From: "Philip Oakley" <philipoakley@iee.org>
To: "Vitaly Arbuzov" <vit@uber.com>,
"Jeff Hostetler" <git@jeffhostetler.com>
Cc: "Git List" <git@vger.kernel.org>
Subject: Re: How hard would it be to implement sparse fetching/pulling?
Date: Tue, 5 Dec 2017 23:46:32 -0000 [thread overview]
Message-ID: <67BC0CB8ADDA407CB88B60B9E3EE0093@PhilipOakley> (raw)
In-Reply-To: c10b559d-40b3-dd94-daa1-67279e79d533@jeffhostetler.com
From: "Jeff Hostetler" <git@jeffhostetler.com>
Sent: Monday, December 04, 2017 3:36 PM
>
> On 12/2/2017 11:30 AM, Philip Oakley wrote:
>> From: "Jeff Hostetler" <git@jeffhostetler.com>
>> Sent: Friday, December 01, 2017 2:30 PM
>>> On 11/30/2017 8:51 PM, Vitaly Arbuzov wrote:
>>>> I think it would be great if we high level agree on desired user
>>>> experience, so let me put a few possible use cases here.
>>>>
>>>> 1. Init and fetch into a new repo with a sparse list.
>>>> Preconditions: origin blah exists and has a lot of folders inside of
>>>> src including "bar".
>>>> Actions:
>>>> git init foo && cd foo
>>>> git config core.sparseAll true # New flag to activate all sparse
>>>> operations by default so you don't need to pass options to each
>>>> command.
>>>> echo "src/bar" > .git/info/sparse-checkout
>>>> git remote add origin blah
>>>> git pull origin master
>>>> Expected results: foo contains src/bar folder and nothing else,
>>>> objects that are unrelated to this tree are not fetched.
>>>> Notes: This should work same when fetch/merge/checkout operations are
>>>> used in the right order.
>>>
>>> With the current patches (parts 1,2,3) we can pass a blob-ish
>>> to the server during a clone that refers to a sparse-checkout
>>> specification.
>>
>> I hadn't appreciated this capability. I see it as important, and should
>> be available both ways, so that a .gitNarrow spec can be imposed from the
>> server side, as well as by the requester.
>>
>> It could also be used to assist in the 'precious/secret' blob problem, so
>> that AWS keys are never pushed, nor available for fetching!
>
> To be honest, I've always considered partial clone/fetch as
> a client-side request as a performance feature to minimize
> download times and disk space requirements on the client.
Mine was a two way view where one side or other specified an extent for the
narrow clone to achieve either the speed/space improvement or partitioning
capability.
> I've not thought of it from the "server has secrets" point
> of view.
My potential for "secrets" was a little softer that some of the 'hard'
security that is often discussed.
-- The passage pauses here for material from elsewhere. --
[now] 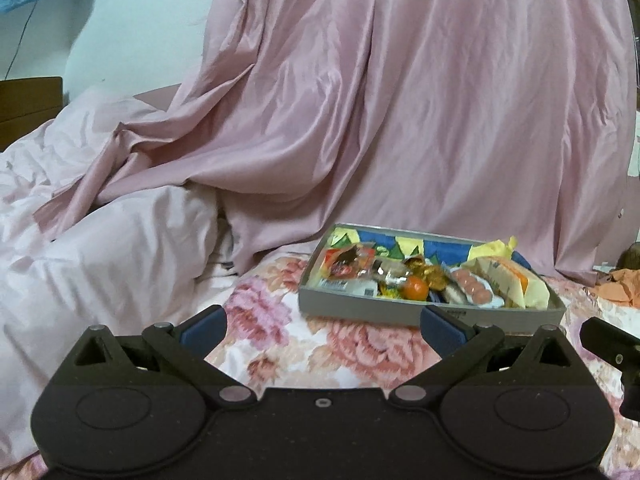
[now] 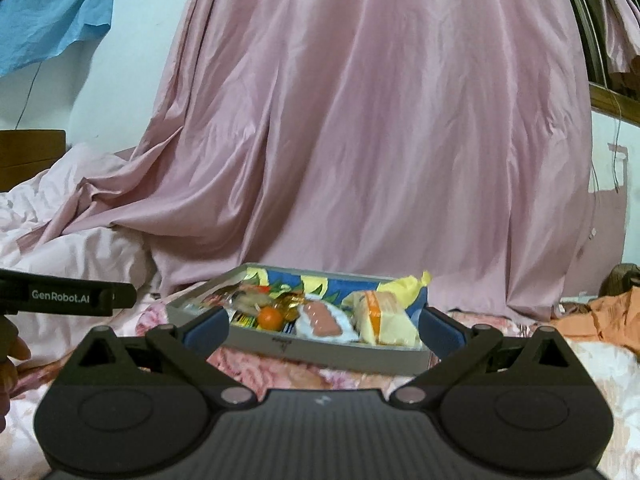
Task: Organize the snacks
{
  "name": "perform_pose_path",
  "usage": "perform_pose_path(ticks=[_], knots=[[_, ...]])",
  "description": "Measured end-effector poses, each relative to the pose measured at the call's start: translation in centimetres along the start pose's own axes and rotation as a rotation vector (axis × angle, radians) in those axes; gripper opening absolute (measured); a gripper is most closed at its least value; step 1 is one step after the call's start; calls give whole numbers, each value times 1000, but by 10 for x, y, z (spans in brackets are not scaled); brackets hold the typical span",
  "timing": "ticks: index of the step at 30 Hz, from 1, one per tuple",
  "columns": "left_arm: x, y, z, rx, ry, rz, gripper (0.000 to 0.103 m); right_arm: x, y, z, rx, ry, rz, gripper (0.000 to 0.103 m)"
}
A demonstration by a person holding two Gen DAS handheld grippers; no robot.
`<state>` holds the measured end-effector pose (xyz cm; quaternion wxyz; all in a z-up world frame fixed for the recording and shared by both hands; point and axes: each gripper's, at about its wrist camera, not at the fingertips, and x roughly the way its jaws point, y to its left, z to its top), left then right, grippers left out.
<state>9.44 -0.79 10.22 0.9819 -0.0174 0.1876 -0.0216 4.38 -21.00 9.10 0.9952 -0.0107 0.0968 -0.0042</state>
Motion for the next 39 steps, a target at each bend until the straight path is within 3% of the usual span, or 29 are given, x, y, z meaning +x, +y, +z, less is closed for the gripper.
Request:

I'm for the layered risk approach (swiss
cheese model)
>
> We can talk about it, but I'd like to keep it outside the
> scope of the current effort.
Agreed.
> My concerns are that that is
> not the appropriate mechanism to enforce MAC/DAC like security
> mechanisms. For example:
> [a] The client will still receive the containing trees that
> refer to the sensitive blobs, so the user can tell when
> the secret blobs change -- they wouldn't have either blob,
> but can tell when they are changed. This event by itself
> may or may not leak sensitive information depending on the
> terms of the security policy in place.
> [b] The existence of such missing blobs would tell the client
> which blobs are significant and secret and allow them to
> focus their attack. It would be better if those assets
> were completely hidden and not in the tree at all.
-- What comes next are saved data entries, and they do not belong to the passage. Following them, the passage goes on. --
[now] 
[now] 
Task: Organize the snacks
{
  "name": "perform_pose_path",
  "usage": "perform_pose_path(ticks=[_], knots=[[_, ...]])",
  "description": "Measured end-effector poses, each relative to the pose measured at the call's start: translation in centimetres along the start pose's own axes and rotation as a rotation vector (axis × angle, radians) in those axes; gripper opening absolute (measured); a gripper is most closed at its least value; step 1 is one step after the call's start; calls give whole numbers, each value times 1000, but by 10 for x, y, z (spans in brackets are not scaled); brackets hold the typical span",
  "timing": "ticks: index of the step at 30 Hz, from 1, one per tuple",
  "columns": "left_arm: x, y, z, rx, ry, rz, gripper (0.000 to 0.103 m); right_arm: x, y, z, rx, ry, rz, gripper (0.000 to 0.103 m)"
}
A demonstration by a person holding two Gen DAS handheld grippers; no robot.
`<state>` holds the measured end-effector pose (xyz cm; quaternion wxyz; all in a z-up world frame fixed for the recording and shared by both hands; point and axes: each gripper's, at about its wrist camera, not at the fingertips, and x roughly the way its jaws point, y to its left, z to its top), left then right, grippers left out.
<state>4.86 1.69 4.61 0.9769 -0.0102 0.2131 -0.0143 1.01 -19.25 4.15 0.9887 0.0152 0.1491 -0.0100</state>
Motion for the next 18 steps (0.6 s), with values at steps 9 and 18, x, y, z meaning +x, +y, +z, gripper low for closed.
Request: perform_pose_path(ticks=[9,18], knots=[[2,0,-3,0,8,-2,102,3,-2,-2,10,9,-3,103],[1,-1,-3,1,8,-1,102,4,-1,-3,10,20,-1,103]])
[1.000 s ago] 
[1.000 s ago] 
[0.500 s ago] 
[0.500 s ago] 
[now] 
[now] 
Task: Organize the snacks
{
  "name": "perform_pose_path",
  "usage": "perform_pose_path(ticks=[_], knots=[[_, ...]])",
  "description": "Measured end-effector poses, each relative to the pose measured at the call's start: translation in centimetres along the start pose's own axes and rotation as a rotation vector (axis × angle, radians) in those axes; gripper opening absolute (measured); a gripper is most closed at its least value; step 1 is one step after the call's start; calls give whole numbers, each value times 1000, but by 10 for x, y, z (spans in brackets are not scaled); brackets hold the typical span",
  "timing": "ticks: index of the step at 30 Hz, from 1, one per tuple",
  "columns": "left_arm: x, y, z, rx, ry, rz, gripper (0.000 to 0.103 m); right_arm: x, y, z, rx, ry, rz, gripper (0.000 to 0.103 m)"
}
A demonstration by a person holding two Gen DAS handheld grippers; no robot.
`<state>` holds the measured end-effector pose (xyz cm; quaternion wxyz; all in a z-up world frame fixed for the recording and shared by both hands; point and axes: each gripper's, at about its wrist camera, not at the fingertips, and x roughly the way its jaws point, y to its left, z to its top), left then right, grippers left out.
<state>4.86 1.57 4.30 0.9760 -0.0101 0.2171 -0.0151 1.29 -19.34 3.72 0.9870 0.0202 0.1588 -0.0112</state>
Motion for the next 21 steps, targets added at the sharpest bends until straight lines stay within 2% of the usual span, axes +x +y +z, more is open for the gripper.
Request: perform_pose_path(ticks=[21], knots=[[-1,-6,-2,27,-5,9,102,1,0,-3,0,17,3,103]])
> [c] The client could push a fake secret blob to replace the
> valid one on the server. You would have to audit the
> server to ensure that it never accepts a push containing
> a change to any secret blob. And the server would need
> an infrastructure to know about all secrets in the tree.
> [d] When a secret blob does change, any local merges by the
> user lack information to complete the merge -- they can't
> merge the secrets and they can't be trusted to correctly
> pick-ours or pick-theirs -- so their workflows are broken.
> I'm not trying to blindly spread FUD here, but it is arguments
> like these that make me suggest that the partial clone mechanism
> is not the right vehicle for such "secret" blobs.
I'm on the 'a little security is better than no security' side, but all the
points are valid.
>
>
>>
>>> There's a bit of a chicken-n-egg problem getting
>>> things set up. So if we assume your team would create a series
>>> of "known enlistments" under version control, then you could
>>
>> s/enlistments/entitlements/ I presume?
>
> Within my org we speak of "enlistments" as subset of the tree
> that you plan to work on. For example, you might enlist in the
> "file system" portion of the tree or in the "device drivers"
> portion. If the Makefiles have good partitioning, you should
> only need one of the above portions to do productive work within
> a feature area.
Ah, so it's the things that have been requested by the client (I'd like to
the enlist..)
>
> I'm not sure what you mean by "entitlements".
It is like having the title deeds to a house - a list things you have, or
can have. (e.g. a father saying: you can have the car on Saturday 6pm -11pm)
At the end of the day the particular lists would be the same, they guide
what is sent.
>
>>
>>> just reference one by <branch>:<path> during your clone. The
>>> server can lookup that blob and just use it.
>>>
>>> git clone --filter=sparse:oid=master:templates/bar URL
>>>
>>> And then the server will filter-out the unwanted blobs during
>>> the clone. (The current version only filters blobs; you still
>>> get full commits and trees. That will be revisited later.)
>>
>> I'm for the idea that only the in-heirachy trees should be sent.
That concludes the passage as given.